Exercise description -
Return the lines of the data below in which the string "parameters" occurs.

==================================================

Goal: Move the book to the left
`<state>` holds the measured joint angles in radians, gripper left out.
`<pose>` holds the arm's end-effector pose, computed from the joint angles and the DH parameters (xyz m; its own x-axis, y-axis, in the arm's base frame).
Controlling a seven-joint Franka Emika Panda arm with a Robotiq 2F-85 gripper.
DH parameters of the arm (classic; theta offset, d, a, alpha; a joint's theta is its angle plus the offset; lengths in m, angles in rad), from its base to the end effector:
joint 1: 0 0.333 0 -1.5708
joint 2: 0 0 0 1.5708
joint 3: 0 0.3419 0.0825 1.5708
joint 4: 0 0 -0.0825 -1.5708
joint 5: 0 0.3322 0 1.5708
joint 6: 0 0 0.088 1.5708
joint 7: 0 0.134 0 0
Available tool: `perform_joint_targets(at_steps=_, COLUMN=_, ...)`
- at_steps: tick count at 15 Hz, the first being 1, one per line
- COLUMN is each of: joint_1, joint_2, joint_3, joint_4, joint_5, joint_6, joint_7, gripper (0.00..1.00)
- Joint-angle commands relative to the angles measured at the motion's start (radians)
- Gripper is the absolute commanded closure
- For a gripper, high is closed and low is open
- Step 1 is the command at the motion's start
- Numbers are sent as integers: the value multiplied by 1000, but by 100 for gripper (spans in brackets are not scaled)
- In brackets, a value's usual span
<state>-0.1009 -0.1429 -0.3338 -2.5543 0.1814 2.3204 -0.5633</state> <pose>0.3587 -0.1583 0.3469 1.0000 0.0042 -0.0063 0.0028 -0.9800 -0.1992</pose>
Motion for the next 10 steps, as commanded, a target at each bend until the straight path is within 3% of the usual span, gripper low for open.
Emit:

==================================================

Exercise solution -
`<pose>` holds the arm's end-effector pose, computed from the joint angles and the DH parameters (xyz m; its own x-axis, y-axis, in the arm's base frame).
DH parameters of the arm (classic; theta offset, d, a, alpha; a joint's theta is its angle plus the offset; lengths in m, angles in rad), from its base to the end effector:

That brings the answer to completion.